Hablaba como si fuera a romper en llanto.

– No te odio, zonzo, cómo te voy a odiar.

Arriba, el agua seguía corriendo, con un sonido uniforme, interrumpido por breves espasmos, y se oía también, de cuando en cuando, los pasos de don Rigoberto yendo de un lado a otro del cuarto de baño.

– Si es verdad que no me odias, dame siquiera un beso de despedida. Como antes, pues, ¿te has olvidado?

Ella dudó un momento, pero luego asintió. Fue hasta la cama, se inclinó y lo besó rápidamente en los cabellos. Pero el niño la retuvo, echándole los brazos al cuello, y haciéndole gracias y monerías, hasta que Justiniana, a pesar de sí misma, le sonrió. Viéndolo así, sacando la lengua, revolviendo los ojos, meciendo la cabeza, alzando y bajando los hombros, no parecía el diablillo cruel y frío que llevaba dentro, sino el niñito lindo que era por fuera.

– Ya, ya, déjate de payasadas y a dormir, Foncho.

Volvió a besarlo en los cabellos y suspiró. Y a pesar de que acababa de prometerse que no volvería a hablarle de aquello, de pronto

se oyó decir, apresurada, contemplando esas hebras doradas que le rozaban la nariz:

– ¿Hiciste todo eso por doña Eloísa? ¿Porque no querías que nadie reemplazara a tu mamá? ¿Porque no podías aguantar que doña Lucrecia ocupara el lugar de ella en esta casa?.

Sintió que el niño se quedaba rígido y en silencio, como meditando lo que debía responder. Después, los bracitos enlazados en su cuello presionaron para obligarla a bajar la cabeza, de modo que la boquita sin labios pudiera acercarse a su oído. Pero en vez de oírlo musitar el secreto que esperaba sintió que la mordisqueaba y besaba, en el borde de la oreja y el comienzo del cuello, hasta estremecerla de cosquillas.

– Lo hice por ti, Justita -lo oyó susurrar, con aterciopelada ternura-, no por mi mamá. Para que se fuera de esta casa y nos quedáramos solitos mi papá, yo y tú. Porque yo a ti…

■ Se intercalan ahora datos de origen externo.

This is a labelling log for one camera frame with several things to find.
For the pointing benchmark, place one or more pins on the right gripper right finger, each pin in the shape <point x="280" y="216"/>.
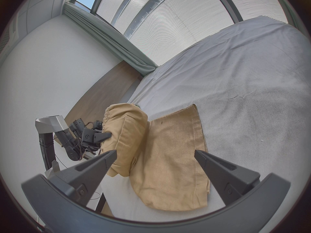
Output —
<point x="226" y="178"/>

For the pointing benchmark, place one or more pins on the grey-green curtain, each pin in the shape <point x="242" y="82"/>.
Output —
<point x="116" y="45"/>

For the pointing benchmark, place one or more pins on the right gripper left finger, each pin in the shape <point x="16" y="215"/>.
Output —
<point x="85" y="178"/>

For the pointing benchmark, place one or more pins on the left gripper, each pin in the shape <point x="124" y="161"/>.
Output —
<point x="87" y="137"/>

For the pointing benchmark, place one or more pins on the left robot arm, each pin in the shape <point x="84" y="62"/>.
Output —
<point x="68" y="142"/>

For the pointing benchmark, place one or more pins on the white ceiling air conditioner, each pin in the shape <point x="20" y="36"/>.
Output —
<point x="9" y="39"/>

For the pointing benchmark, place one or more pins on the tan shorts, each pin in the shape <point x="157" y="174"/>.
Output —
<point x="170" y="154"/>

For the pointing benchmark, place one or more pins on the window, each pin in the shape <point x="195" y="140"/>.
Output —
<point x="182" y="20"/>

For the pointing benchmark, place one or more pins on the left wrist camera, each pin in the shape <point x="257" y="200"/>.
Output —
<point x="98" y="124"/>

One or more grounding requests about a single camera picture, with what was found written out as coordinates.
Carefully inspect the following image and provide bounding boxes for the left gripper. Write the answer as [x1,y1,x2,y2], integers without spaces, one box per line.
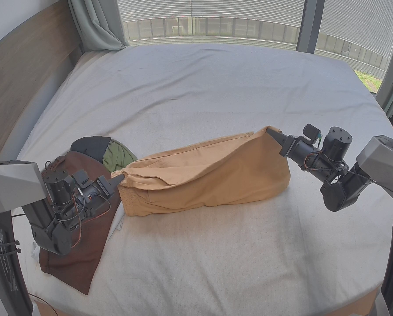
[80,175,115,208]

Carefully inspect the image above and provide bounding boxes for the grey-green curtain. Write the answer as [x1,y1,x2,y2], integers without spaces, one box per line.
[64,0,130,52]

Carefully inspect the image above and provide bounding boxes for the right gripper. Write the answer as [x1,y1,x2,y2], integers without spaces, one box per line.
[281,135,321,172]

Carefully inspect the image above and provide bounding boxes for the tan shorts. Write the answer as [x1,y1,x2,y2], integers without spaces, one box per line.
[117,126,291,217]

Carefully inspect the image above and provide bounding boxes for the white garment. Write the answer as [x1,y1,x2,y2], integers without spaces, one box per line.
[31,206,126,260]

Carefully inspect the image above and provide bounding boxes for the black cable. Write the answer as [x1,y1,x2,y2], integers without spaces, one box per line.
[28,294,57,310]

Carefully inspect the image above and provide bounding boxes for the brown shorts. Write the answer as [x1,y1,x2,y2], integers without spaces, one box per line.
[38,152,123,295]

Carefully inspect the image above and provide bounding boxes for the bed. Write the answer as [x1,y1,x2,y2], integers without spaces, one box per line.
[0,0,393,316]

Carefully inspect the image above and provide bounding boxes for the green garment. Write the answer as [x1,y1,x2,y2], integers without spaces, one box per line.
[102,139,138,173]

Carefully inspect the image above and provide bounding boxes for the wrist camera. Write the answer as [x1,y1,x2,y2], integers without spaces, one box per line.
[72,169,92,190]
[302,124,322,143]

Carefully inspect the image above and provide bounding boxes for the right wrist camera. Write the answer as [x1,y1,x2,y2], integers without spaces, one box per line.
[302,124,322,143]

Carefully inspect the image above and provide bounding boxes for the black garment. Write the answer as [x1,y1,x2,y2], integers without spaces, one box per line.
[70,136,112,163]

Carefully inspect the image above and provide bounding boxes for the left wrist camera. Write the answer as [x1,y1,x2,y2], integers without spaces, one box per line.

La muchacha sintió que, sorpresivamente, la boca del niño se aplastaba contra la suya.

– Dios mío, Dios mío -se desprendió de sus brazos, empujándolo, sacudiéndolo. A tropezones salió del cuarto, frotándose la boca, persignándose. Le parecía que si no tomaba aire su corazón estallaría de rabia-. Dios mío, Dios mío.

Ya afuera, en el pasillo, oyó que Fonchito reía otra vez. No con sarcasmo, no burlándose del rubor y la indignación que la colmaban. Con auténtica alegría, como festejándose una gracia. Fresca, rotunda, sana, infantil, su risa borraba el sonido del agua del lavador, parecía llenar toda la noche y subir hasta esas estrellas que, por una vez, habían asomado en el cielo barroso de Lima.